Twelve-time Golden Guitar winner Graeme Connors says the country industry is in something of a trough.
“From my perspective, the music business cannot function without artists who are creating interesting, challenging, and diverse works … The business has this constant demand for large-selling records, and not every artist can do that with every release.” A powerful, individual voice is what’s missing, Connors says.
“That void will be filled in time, if only because the human spirit is incapable of staying in a lull. In the interim, there’ll likely be someone at the young end of the spectrum who’ll find a voice that reminds us just how good music can be.”
This year’s anointed up-and-comer is Luke Austen, winner of the 31st annual Star Maker talent quest. It’s a title previously held by Urban and Lee Kernaghan. Austen, 28, isn’t exactly a neophyte, having spent four years on the road with lauded bush balladeer Brian Young and six years as bassist for Cassar-Daley. He also co-wrote a song on Cassar-Daley’s I Love This Place.
“We prefer to select a winner who’s already working professionally in the industry, because they get it,” quest co-ordinator Cheryl Byrnes says.
A cautionary note is struck, nevertheless, by Geoffrey Walden, founder of the Gympie-based Australian Institute of Country Music. He contends that the Tamworth talent quest programs tend to build artists who don’t appeal to the younger demographic of potential fans. “It’s about marketability from the perspective of what the industry sees as the future of country music. They’re generally after someone who’s marketable and who’ll appeal to a wide audience, but not necessarily a young audience.”
Austen is acutely aware of the expectation thrust on him. “There hasn’t been a major star in a long time, but I’d like to put that pressure on myself because I feel that I’ll perform better. It inspires me to dig in and really make it work. I’ve won the respect of my peers, and now I just have to concentrate on backing it up with good product.”
Nick Erby is a Tamworth local who has attended all 38 country music festivals. “Competitively, contemporary Australian country music is the best you’ll find anywhere. We’re not backwards, we’re just underexposed,” he says.

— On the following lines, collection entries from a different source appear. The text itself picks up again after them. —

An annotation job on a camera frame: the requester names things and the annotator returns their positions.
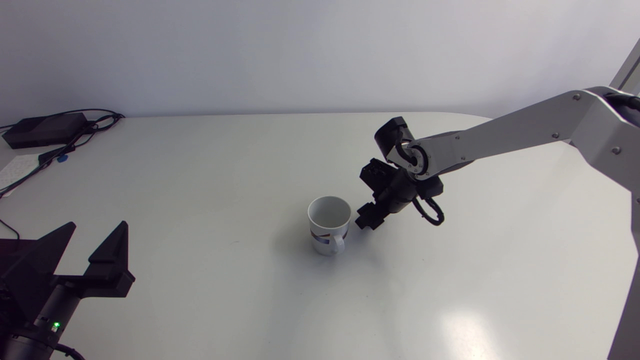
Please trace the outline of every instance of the mug rim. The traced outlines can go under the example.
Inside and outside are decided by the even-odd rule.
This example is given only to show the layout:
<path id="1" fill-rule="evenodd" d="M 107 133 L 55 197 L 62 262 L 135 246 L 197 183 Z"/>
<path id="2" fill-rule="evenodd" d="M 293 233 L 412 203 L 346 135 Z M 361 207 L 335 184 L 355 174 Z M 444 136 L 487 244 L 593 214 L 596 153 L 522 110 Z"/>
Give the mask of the mug rim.
<path id="1" fill-rule="evenodd" d="M 311 218 L 311 214 L 309 213 L 309 210 L 311 210 L 311 205 L 314 204 L 314 202 L 316 202 L 319 199 L 323 199 L 325 197 L 333 197 L 335 199 L 341 200 L 344 204 L 346 204 L 347 208 L 349 209 L 349 218 L 347 219 L 347 221 L 345 221 L 342 225 L 340 226 L 336 226 L 336 227 L 326 227 L 326 226 L 322 226 L 322 225 L 318 225 L 318 223 L 316 223 L 314 221 L 314 219 Z M 334 196 L 334 195 L 325 195 L 325 196 L 320 196 L 320 197 L 316 197 L 307 207 L 307 217 L 309 218 L 309 221 L 311 221 L 315 226 L 321 227 L 323 229 L 327 229 L 327 230 L 336 230 L 336 229 L 340 229 L 341 227 L 348 225 L 351 221 L 351 205 L 349 205 L 349 203 L 347 202 L 347 200 L 344 200 L 342 197 L 338 197 L 338 196 Z"/>

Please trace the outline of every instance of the gray robotic arm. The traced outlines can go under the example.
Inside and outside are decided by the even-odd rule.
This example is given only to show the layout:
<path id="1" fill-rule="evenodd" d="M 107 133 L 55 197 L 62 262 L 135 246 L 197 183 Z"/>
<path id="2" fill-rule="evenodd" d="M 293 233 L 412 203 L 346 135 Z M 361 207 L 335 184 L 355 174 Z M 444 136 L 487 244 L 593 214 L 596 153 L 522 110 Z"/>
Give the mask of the gray robotic arm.
<path id="1" fill-rule="evenodd" d="M 413 138 L 402 118 L 394 118 L 381 127 L 375 139 L 386 161 L 396 165 L 398 170 L 387 176 L 388 185 L 372 186 L 367 176 L 384 173 L 388 165 L 382 163 L 375 168 L 363 169 L 361 178 L 374 190 L 377 203 L 369 203 L 358 210 L 361 216 L 356 223 L 360 227 L 375 229 L 385 216 L 397 213 L 409 202 L 419 208 L 418 195 L 440 215 L 440 209 L 437 205 L 434 207 L 431 200 L 442 192 L 439 174 L 457 170 L 477 159 L 570 140 L 592 167 L 631 192 L 632 232 L 636 247 L 640 249 L 638 97 L 609 87 L 567 92 L 467 130 L 419 139 Z M 639 265 L 636 265 L 609 353 L 610 360 L 640 359 Z"/>

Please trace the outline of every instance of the gray wall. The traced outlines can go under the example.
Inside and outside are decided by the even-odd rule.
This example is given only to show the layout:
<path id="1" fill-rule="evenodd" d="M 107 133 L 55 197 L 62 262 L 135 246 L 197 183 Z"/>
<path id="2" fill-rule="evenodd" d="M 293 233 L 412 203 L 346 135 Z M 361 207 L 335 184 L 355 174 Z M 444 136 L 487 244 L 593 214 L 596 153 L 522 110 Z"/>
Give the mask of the gray wall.
<path id="1" fill-rule="evenodd" d="M 440 110 L 495 117 L 608 85 L 640 1 L 4 0 L 0 123 Z"/>

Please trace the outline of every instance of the black box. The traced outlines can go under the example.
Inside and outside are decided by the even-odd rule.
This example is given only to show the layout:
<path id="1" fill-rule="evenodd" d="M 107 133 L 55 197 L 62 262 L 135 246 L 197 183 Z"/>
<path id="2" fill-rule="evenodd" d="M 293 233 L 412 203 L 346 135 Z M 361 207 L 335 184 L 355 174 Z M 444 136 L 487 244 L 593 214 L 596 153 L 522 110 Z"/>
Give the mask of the black box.
<path id="1" fill-rule="evenodd" d="M 83 113 L 20 120 L 2 136 L 12 149 L 68 144 L 87 125 Z"/>

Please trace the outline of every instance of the cable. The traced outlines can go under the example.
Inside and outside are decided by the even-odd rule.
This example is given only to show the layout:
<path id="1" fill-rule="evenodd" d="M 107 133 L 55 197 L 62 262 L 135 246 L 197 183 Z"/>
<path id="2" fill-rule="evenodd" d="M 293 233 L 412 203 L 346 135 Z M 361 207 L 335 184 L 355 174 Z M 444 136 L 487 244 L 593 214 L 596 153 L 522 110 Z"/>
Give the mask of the cable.
<path id="1" fill-rule="evenodd" d="M 396 138 L 396 151 L 398 152 L 398 155 L 400 155 L 402 159 L 405 159 L 409 164 L 413 166 L 418 165 L 418 159 L 407 154 L 402 148 L 402 131 L 400 130 L 398 131 L 398 136 Z"/>
<path id="2" fill-rule="evenodd" d="M 74 360 L 86 360 L 78 351 L 74 348 L 70 348 L 66 345 L 57 344 L 56 350 L 63 353 L 65 356 L 70 356 Z"/>
<path id="3" fill-rule="evenodd" d="M 415 209 L 418 210 L 423 218 L 427 219 L 428 222 L 435 226 L 439 226 L 440 224 L 442 224 L 444 222 L 444 213 L 442 212 L 442 209 L 440 209 L 440 206 L 438 206 L 438 203 L 436 203 L 435 200 L 433 200 L 433 198 L 431 197 L 425 199 L 424 202 L 431 206 L 431 209 L 435 210 L 436 214 L 438 215 L 438 220 L 432 218 L 424 211 L 424 209 L 418 202 L 418 197 L 414 197 L 412 200 L 413 206 L 415 206 Z"/>
<path id="4" fill-rule="evenodd" d="M 624 105 L 628 108 L 640 111 L 640 97 L 627 94 L 604 95 L 611 104 Z"/>
<path id="5" fill-rule="evenodd" d="M 15 236 L 16 236 L 16 239 L 15 239 L 15 251 L 18 251 L 18 249 L 20 248 L 20 233 L 18 233 L 18 230 L 16 230 L 16 229 L 12 228 L 11 226 L 9 226 L 9 224 L 4 222 L 2 219 L 0 219 L 0 223 L 2 223 L 9 230 L 11 230 L 11 231 L 13 231 L 15 233 Z"/>
<path id="6" fill-rule="evenodd" d="M 92 138 L 93 138 L 97 133 L 98 133 L 97 131 L 94 131 L 94 132 L 89 136 L 89 138 L 88 138 L 88 139 L 86 139 L 86 140 L 85 140 L 84 142 L 82 142 L 82 143 L 77 144 L 77 145 L 76 145 L 76 149 L 77 149 L 77 148 L 79 148 L 80 146 L 83 146 L 83 145 L 85 145 L 86 143 L 88 143 L 88 142 L 89 142 L 89 141 L 90 141 L 90 140 L 91 140 L 91 139 L 92 139 Z"/>
<path id="7" fill-rule="evenodd" d="M 48 115 L 46 117 L 55 117 L 55 116 L 60 116 L 60 115 L 68 114 L 68 113 L 78 113 L 78 112 L 82 112 L 82 111 L 104 111 L 104 112 L 109 113 L 109 115 L 105 115 L 105 116 L 103 116 L 103 117 L 101 117 L 101 118 L 99 118 L 99 119 L 97 119 L 95 121 L 89 121 L 88 122 L 88 126 L 86 126 L 84 129 L 82 129 L 78 133 L 78 135 L 76 135 L 76 137 L 74 137 L 71 141 L 69 141 L 68 144 L 66 144 L 65 146 L 61 147 L 60 151 L 55 152 L 52 156 L 50 156 L 46 160 L 41 161 L 40 165 L 38 167 L 36 167 L 36 169 L 32 170 L 30 173 L 28 173 L 23 178 L 17 180 L 16 182 L 14 182 L 13 184 L 11 184 L 9 186 L 5 186 L 4 188 L 0 189 L 0 199 L 2 199 L 2 197 L 4 195 L 6 195 L 8 192 L 10 192 L 11 190 L 13 190 L 16 187 L 18 187 L 20 184 L 22 184 L 25 181 L 27 181 L 30 177 L 32 177 L 35 174 L 39 173 L 41 170 L 47 168 L 55 158 L 57 158 L 58 156 L 62 156 L 64 154 L 66 154 L 67 152 L 70 151 L 70 149 L 75 149 L 77 147 L 77 146 L 75 146 L 75 143 L 80 139 L 80 137 L 82 137 L 84 135 L 91 134 L 91 136 L 89 136 L 89 138 L 86 141 L 84 141 L 83 143 L 79 144 L 80 146 L 85 145 L 86 143 L 89 142 L 89 140 L 91 140 L 91 138 L 96 133 L 101 132 L 101 131 L 106 131 L 106 130 L 110 129 L 120 119 L 125 117 L 124 115 L 122 115 L 120 113 L 117 113 L 115 111 L 107 110 L 107 109 L 100 109 L 100 108 L 87 108 L 87 109 L 63 111 L 61 113 Z M 99 127 L 97 125 L 99 122 L 105 121 L 107 119 L 113 119 L 113 120 L 111 121 L 110 124 L 108 124 L 106 126 Z"/>

Erby has a long history of broadcasting country music on radio, but now works online. He points out that terrestrial licenses for Australian radio are restricted and finite, but thousands of stations exist online, each broadcasting to niche audiences. “Online technology is shaking up the radio industry. Once the cost of access drops, the option will become more attractive to a wide array of listeners.”
He sees this as a potential answer to the lack of exposure for country music: his Country Music Radio online simulcast of this year’s awards overloaded his US-based server. “You watch,” he predicts. “In the next two years, the awards will be streamed via live video.”
Industry insiders also point to the success of the 20-year-old Swift, whose career and style could entice young Australian performers and fans. Swift’s second album, 2008′s Fearless, has sold more than seven million copies in the US. Butcher voices a hope shared widely: “Swift appeals to younger girls, who might be influenced to give country music a try,” she says.
Traditionalists may squirm, but this could be the future. As Urquhart says when despairing of the limited view of country music held by the media at large: “What about our shining lights and our new discoveries? There’s so much more to country music than footage of a hay bale and a guy with a chook on his head.”
And even someone as successful as Cassar-Daley half-jokes as he helps out with phone numbers: “Good luck with the story, mate. Keep it positive. We need it.”